_About this exercise_. Using the entries below, copy out all lines where "noun" is found.

_Records to process_.

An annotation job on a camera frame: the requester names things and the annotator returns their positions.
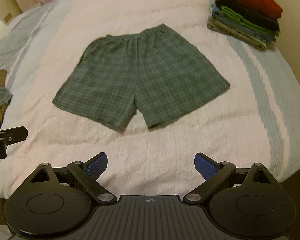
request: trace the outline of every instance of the blue stripe
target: blue stripe
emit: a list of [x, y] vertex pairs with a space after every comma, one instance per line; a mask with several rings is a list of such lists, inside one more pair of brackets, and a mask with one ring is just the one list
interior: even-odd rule
[[[37, 34], [41, 31], [42, 29], [42, 24], [43, 22], [45, 21], [45, 19], [48, 17], [49, 13], [53, 10], [53, 8], [57, 5], [58, 3], [57, 2], [52, 2], [52, 3], [49, 3], [47, 5], [44, 5], [44, 6], [41, 6], [39, 7], [37, 10], [34, 10], [32, 11], [30, 14], [26, 15], [25, 18], [23, 18], [20, 22], [19, 22], [19, 26], [20, 28], [23, 28], [23, 24], [21, 22], [24, 22], [26, 21], [27, 18], [35, 18], [37, 21], [35, 21], [33, 24], [34, 27], [41, 21], [40, 25], [36, 27], [32, 37], [31, 37], [31, 40], [28, 42], [28, 39], [25, 39], [25, 43], [28, 42], [28, 44], [24, 47], [21, 55], [20, 55], [20, 58], [18, 60], [18, 62], [16, 63], [16, 67], [13, 69], [13, 73], [11, 75], [12, 78], [10, 78], [8, 84], [6, 84], [6, 87], [8, 89], [11, 89], [11, 87], [13, 86], [13, 82], [14, 82], [14, 79], [15, 79], [15, 76], [19, 70], [19, 67], [20, 67], [20, 64], [22, 62], [22, 60], [24, 59], [25, 55], [27, 54], [30, 46], [31, 46], [31, 43], [32, 41], [34, 40], [34, 38], [37, 36]], [[10, 35], [16, 35], [16, 33], [14, 32], [18, 32], [18, 27], [17, 28], [14, 28], [11, 32], [10, 32]]]
[[227, 39], [230, 46], [242, 59], [244, 66], [249, 74], [253, 93], [258, 105], [258, 114], [260, 115], [261, 121], [264, 124], [264, 127], [267, 131], [267, 136], [269, 138], [270, 166], [268, 167], [268, 169], [271, 170], [271, 173], [276, 177], [277, 175], [279, 175], [283, 162], [283, 157], [280, 156], [283, 155], [283, 138], [277, 118], [270, 108], [269, 98], [260, 72], [245, 51], [242, 45], [242, 41], [239, 41], [238, 39], [231, 36], [227, 36]]
[[254, 51], [254, 55], [268, 76], [288, 131], [290, 155], [287, 170], [295, 170], [296, 167], [300, 168], [300, 158], [296, 158], [296, 155], [300, 155], [300, 85], [280, 52]]

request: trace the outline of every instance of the plaid shorts
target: plaid shorts
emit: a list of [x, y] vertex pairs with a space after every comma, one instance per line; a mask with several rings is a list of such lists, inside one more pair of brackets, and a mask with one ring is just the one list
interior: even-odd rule
[[93, 41], [52, 102], [121, 132], [137, 109], [148, 128], [164, 127], [229, 87], [195, 46], [162, 24]]

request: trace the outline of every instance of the bedspread
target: bedspread
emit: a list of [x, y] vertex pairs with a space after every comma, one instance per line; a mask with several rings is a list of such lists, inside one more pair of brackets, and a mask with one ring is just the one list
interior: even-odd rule
[[[52, 167], [108, 155], [98, 182], [115, 195], [180, 194], [204, 179], [203, 152], [237, 167], [263, 163], [283, 181], [300, 169], [300, 86], [277, 49], [260, 52], [206, 27], [213, 0], [59, 0], [26, 12], [0, 40], [0, 68], [13, 94], [2, 129], [25, 126], [26, 141], [0, 160], [8, 198], [43, 162]], [[229, 91], [163, 128], [137, 112], [123, 134], [57, 109], [52, 99], [84, 49], [107, 34], [165, 23], [194, 44], [230, 82]]]

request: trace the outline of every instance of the elastic waistband
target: elastic waistband
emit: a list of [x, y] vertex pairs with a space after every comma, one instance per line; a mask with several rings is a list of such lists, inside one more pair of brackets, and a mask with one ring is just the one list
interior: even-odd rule
[[158, 31], [162, 31], [162, 30], [170, 30], [170, 28], [165, 25], [164, 23], [163, 24], [160, 24], [156, 27], [153, 27], [153, 28], [149, 28], [149, 29], [145, 29], [143, 30], [142, 32], [140, 33], [135, 33], [135, 34], [124, 34], [124, 35], [120, 35], [120, 36], [112, 36], [112, 35], [107, 35], [106, 38], [128, 38], [128, 39], [131, 39], [131, 38], [139, 38], [139, 37], [143, 37], [143, 36], [147, 36], [147, 35], [154, 35], [156, 34]]

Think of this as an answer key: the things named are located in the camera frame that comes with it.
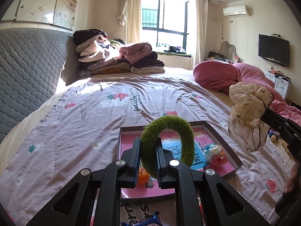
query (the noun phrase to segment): pink clothing
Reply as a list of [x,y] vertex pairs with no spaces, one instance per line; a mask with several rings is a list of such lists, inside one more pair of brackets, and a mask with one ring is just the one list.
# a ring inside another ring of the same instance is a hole
[[195,82],[213,91],[219,91],[238,83],[236,68],[218,61],[199,63],[193,70],[193,76]]
[[152,50],[149,43],[128,44],[119,49],[119,57],[126,58],[131,64],[134,64],[145,56],[150,55]]
[[195,82],[213,91],[222,90],[237,82],[257,83],[273,94],[274,100],[271,102],[271,106],[276,113],[301,126],[301,111],[294,106],[287,105],[284,98],[274,89],[274,83],[264,76],[260,68],[254,65],[245,63],[230,65],[217,61],[205,61],[195,66],[193,76]]

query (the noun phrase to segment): green hair tie
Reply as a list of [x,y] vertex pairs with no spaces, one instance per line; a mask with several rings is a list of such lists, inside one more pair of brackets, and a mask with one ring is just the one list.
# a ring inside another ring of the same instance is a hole
[[191,167],[195,155],[193,131],[189,123],[178,116],[166,115],[151,122],[141,135],[141,162],[145,170],[154,178],[156,172],[155,143],[159,134],[165,130],[176,131],[181,138],[180,161]]

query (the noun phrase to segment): beige curtain
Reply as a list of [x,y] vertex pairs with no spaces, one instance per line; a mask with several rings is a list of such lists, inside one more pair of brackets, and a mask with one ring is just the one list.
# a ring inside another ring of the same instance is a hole
[[206,30],[208,18],[208,0],[195,0],[197,9],[197,49],[194,66],[205,58]]
[[124,26],[126,21],[125,11],[128,4],[128,0],[117,0],[119,14],[117,16],[117,21],[120,26]]
[[142,31],[141,0],[128,0],[126,22],[126,43],[140,42]]

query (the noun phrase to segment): gray quilted headboard
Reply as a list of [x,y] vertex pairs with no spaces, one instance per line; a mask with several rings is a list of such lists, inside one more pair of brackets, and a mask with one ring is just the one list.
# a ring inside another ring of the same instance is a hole
[[0,142],[55,94],[60,77],[66,85],[77,80],[75,48],[72,34],[62,31],[0,30]]

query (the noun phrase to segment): strawberry print
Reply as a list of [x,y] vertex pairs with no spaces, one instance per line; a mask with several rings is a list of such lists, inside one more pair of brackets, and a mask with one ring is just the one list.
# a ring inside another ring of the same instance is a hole
[[274,180],[267,180],[265,181],[265,186],[267,187],[267,189],[269,190],[269,192],[271,194],[274,194],[274,192],[276,191],[277,188],[277,184]]
[[165,116],[165,115],[178,115],[178,113],[176,111],[165,111],[162,116]]
[[202,99],[203,97],[201,97],[201,96],[199,96],[199,95],[196,95],[196,94],[194,94],[194,93],[192,93],[191,94],[194,98],[196,98],[196,99]]
[[122,93],[122,92],[119,92],[119,93],[115,93],[115,94],[110,94],[109,96],[107,96],[106,98],[112,100],[112,99],[117,99],[119,98],[120,101],[122,101],[123,99],[125,99],[126,97],[128,97],[128,94],[126,93]]
[[66,104],[64,108],[68,109],[68,108],[73,107],[73,106],[75,106],[75,103]]

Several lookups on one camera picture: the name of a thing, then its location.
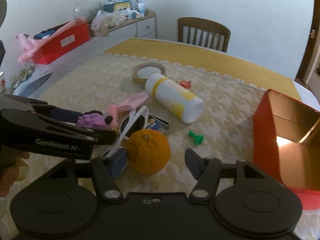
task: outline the lace trim
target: lace trim
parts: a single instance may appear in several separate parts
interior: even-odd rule
[[[170,66],[176,66],[176,67],[180,67],[180,68],[189,68],[189,69],[193,69],[193,71],[196,71],[196,72],[201,72],[201,73],[205,73],[209,76],[214,76],[214,77],[219,77],[219,78],[222,78],[222,79],[225,79],[225,80],[228,80],[228,81],[231,81],[231,82],[234,82],[234,83],[237,83],[239,85],[243,85],[243,86],[246,86],[246,87],[249,87],[249,88],[252,88],[252,89],[255,89],[255,90],[258,90],[260,92],[266,92],[267,89],[265,88],[259,88],[257,87],[255,84],[247,84],[244,80],[240,79],[240,78],[232,78],[231,76],[229,75],[220,75],[218,72],[216,71],[211,71],[211,72],[208,72],[206,69],[204,68],[194,68],[193,66],[191,65],[186,65],[186,66],[183,66],[181,65],[180,63],[169,63],[169,61],[167,60],[158,60],[156,58],[151,58],[151,59],[148,59],[147,57],[138,57],[138,56],[128,56],[126,54],[124,55],[120,55],[120,54],[112,54],[112,53],[103,53],[102,56],[110,56],[110,57],[118,57],[118,58],[131,58],[131,59],[138,59],[138,60],[141,60],[141,61],[146,61],[146,62],[158,62],[158,63],[163,63],[163,64],[166,64],[166,65],[170,65]]]

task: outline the dining table
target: dining table
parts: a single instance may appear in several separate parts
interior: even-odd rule
[[[51,105],[81,113],[106,110],[136,93],[144,92],[132,79],[132,71],[140,64],[156,62],[166,68],[166,76],[174,81],[191,80],[191,92],[202,98],[204,111],[192,124],[185,124],[162,106],[153,96],[143,104],[150,113],[169,122],[166,137],[171,157],[159,172],[147,175],[127,165],[116,179],[120,190],[128,192],[185,192],[196,180],[184,162],[184,152],[193,149],[201,157],[218,158],[223,163],[238,159],[252,162],[252,116],[267,89],[274,89],[292,98],[308,102],[314,108],[314,98],[294,85],[292,80],[262,66],[212,49],[189,44],[153,39],[133,38],[123,41],[92,57],[59,80],[40,97]],[[203,134],[197,146],[188,131]],[[94,149],[92,158],[101,155]],[[9,195],[0,199],[0,218],[11,237],[19,232],[10,215],[10,201],[23,188],[61,162],[63,158],[31,154],[26,162],[29,173],[25,180],[15,182]],[[90,179],[79,184],[94,191]],[[218,192],[233,185],[232,179],[221,179]],[[318,240],[320,210],[303,211],[295,228],[301,239]]]

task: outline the orange
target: orange
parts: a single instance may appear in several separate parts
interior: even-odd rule
[[[170,159],[169,142],[162,133],[142,129],[133,133],[127,144],[128,163],[137,171],[154,174]]]

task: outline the door
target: door
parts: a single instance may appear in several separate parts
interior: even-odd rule
[[[301,81],[303,81],[303,78],[307,73],[307,70],[312,58],[312,54],[315,49],[316,39],[319,31],[319,25],[320,25],[320,0],[315,0],[309,40],[307,43],[307,47],[306,47],[306,51],[304,53],[303,59],[301,61],[300,68],[296,76],[296,78]]]

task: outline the white bottle
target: white bottle
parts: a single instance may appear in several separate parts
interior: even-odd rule
[[[155,73],[150,76],[145,88],[149,95],[153,95],[185,123],[193,123],[203,112],[204,103],[201,98],[164,75]]]

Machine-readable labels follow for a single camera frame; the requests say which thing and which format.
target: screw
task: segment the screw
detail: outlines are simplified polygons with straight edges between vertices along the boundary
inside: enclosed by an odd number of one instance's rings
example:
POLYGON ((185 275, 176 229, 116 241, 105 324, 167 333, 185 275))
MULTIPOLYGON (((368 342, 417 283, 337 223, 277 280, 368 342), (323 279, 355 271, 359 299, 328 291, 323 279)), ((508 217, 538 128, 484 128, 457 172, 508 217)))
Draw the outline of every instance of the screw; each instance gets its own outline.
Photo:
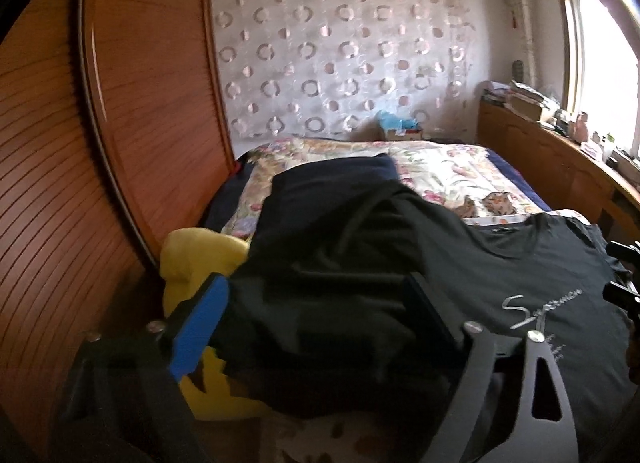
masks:
POLYGON ((527 331, 527 337, 529 337, 529 340, 532 340, 534 342, 544 342, 545 341, 545 335, 543 335, 540 331, 538 331, 537 329, 531 329, 529 331, 527 331))
POLYGON ((146 330, 153 334, 162 333, 166 328, 166 324, 161 320, 152 320, 146 325, 146 330))
POLYGON ((102 338, 102 334, 97 331, 85 331, 84 340, 87 342, 97 342, 102 338))
POLYGON ((477 335, 482 333, 482 326, 473 320, 467 320, 464 324, 465 331, 470 335, 477 335))

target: black t-shirt
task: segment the black t-shirt
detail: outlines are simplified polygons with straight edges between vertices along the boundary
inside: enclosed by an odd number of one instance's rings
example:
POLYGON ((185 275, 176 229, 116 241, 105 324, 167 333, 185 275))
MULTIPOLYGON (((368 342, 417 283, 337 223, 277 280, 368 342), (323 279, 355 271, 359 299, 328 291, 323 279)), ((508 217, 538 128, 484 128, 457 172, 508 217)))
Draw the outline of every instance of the black t-shirt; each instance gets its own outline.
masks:
POLYGON ((515 225, 468 226, 401 183, 384 182, 250 255, 232 276, 213 344, 228 361, 225 372, 243 380, 248 370, 244 383, 268 403, 270 384, 257 382, 264 367, 361 373, 366 366, 369 381, 382 382, 401 367, 399 359, 418 352, 401 294, 404 276, 418 271, 466 319, 492 332, 543 331, 584 458, 602 444, 634 391, 624 362, 626 318, 602 298, 604 285, 626 271, 604 245, 597 226, 547 214, 515 225))

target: yellow cushion
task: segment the yellow cushion
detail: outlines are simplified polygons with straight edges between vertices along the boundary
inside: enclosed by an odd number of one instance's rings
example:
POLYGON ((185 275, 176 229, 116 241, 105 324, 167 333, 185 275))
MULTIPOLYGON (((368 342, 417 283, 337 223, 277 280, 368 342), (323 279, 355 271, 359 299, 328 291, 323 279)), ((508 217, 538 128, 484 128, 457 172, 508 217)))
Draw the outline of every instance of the yellow cushion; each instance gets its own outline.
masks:
MULTIPOLYGON (((206 228, 182 228, 171 232, 160 253, 160 275, 165 280, 162 308, 169 316, 182 301, 193 297, 212 273, 231 275, 244 263, 249 244, 206 228)), ((203 393, 189 377, 179 382, 180 390, 200 420, 232 420, 262 416, 269 408, 261 401, 231 396, 222 370, 224 361, 207 347, 202 354, 203 393)))

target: floral blanket
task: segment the floral blanket
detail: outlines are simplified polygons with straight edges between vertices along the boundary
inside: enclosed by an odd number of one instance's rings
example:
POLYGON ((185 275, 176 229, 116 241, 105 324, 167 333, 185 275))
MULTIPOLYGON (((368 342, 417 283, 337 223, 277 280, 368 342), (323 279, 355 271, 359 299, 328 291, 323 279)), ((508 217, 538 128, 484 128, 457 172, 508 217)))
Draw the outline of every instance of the floral blanket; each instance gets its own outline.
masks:
MULTIPOLYGON (((473 224, 484 218, 527 216, 542 210, 503 176, 475 145, 442 145, 430 141, 344 142, 289 138, 252 150, 254 171, 244 187, 238 208, 222 233, 242 239, 255 230, 262 203, 271 193, 271 179, 292 167, 325 159, 388 154, 402 183, 426 201, 444 205, 473 224)), ((569 211, 568 216, 579 216, 569 211)))

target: white polka dot fabric
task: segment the white polka dot fabric
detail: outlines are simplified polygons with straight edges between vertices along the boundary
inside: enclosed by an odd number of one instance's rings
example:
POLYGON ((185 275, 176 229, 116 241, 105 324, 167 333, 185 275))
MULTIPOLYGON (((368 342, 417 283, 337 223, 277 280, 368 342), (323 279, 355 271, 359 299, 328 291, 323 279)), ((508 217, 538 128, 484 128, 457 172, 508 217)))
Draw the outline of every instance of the white polka dot fabric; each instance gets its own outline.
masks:
POLYGON ((350 139, 379 110, 464 131, 465 0, 212 0, 232 139, 350 139))

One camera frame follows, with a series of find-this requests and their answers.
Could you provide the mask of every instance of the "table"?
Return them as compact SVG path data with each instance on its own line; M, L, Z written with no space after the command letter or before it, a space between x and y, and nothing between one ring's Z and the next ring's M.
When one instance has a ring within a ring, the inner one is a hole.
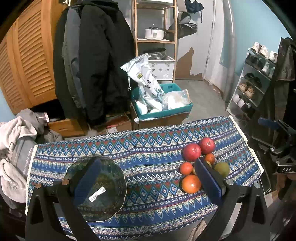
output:
M27 180L27 203L36 183L52 185L62 180L68 167L80 156L100 154L119 165L128 191L122 209L105 222L88 223L100 239L127 239L182 228L217 209L203 189L183 193L179 166L181 151L189 143L211 137L216 144L216 162L229 164L231 178L250 186L263 172L254 151L232 117L221 116L175 125L124 131L86 139L36 145ZM63 217L66 234L71 230Z

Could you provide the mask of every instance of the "wooden drawer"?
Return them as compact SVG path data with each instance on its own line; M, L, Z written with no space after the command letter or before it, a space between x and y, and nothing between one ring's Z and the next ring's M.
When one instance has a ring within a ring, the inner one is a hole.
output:
M49 122L48 126L50 129L60 133L64 138L66 137L78 137L85 136L87 131L84 125L80 125L77 120L65 119L55 122Z

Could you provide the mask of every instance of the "teal plastic basket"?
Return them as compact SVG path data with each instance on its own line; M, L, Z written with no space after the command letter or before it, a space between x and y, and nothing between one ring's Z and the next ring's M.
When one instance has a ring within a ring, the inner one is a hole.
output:
M180 91L180 87L175 84L160 84L160 87L163 89L164 93L172 92L172 91ZM149 114L144 114L141 115L138 106L136 105L136 101L139 100L139 88L135 88L132 93L131 93L131 100L133 102L133 106L137 112L139 120L145 120L148 118L160 118L160 117L165 117L165 116L170 116L170 115L175 115L179 113L184 113L184 112L190 112L192 109L193 104L190 103L187 106L184 107L179 107L175 108L172 110L163 110L155 113L149 113Z

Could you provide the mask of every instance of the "jacket hood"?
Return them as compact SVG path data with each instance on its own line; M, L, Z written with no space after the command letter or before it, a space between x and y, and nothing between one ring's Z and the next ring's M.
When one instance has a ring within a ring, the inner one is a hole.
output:
M84 0L81 5L92 5L99 7L108 15L114 15L118 12L117 2L113 2L112 0Z

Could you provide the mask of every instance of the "plastic bag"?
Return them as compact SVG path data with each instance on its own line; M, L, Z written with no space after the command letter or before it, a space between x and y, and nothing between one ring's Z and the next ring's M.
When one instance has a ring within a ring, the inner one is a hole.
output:
M163 97L163 110L171 110L187 106L191 103L188 90L172 91Z
M146 104L147 109L161 111L164 92L152 75L149 57L149 54L142 54L121 66L121 69L127 72L129 79L138 83L140 100Z

_Answer for this exercise_.
query (the noun phrase to segment): pink clothing
query (the noun phrase to segment): green hair tie
query (the noun phrase to segment): beige curtain
query (the noun phrase to segment): gray quilted headboard
query (the noun phrase to segment): strawberry print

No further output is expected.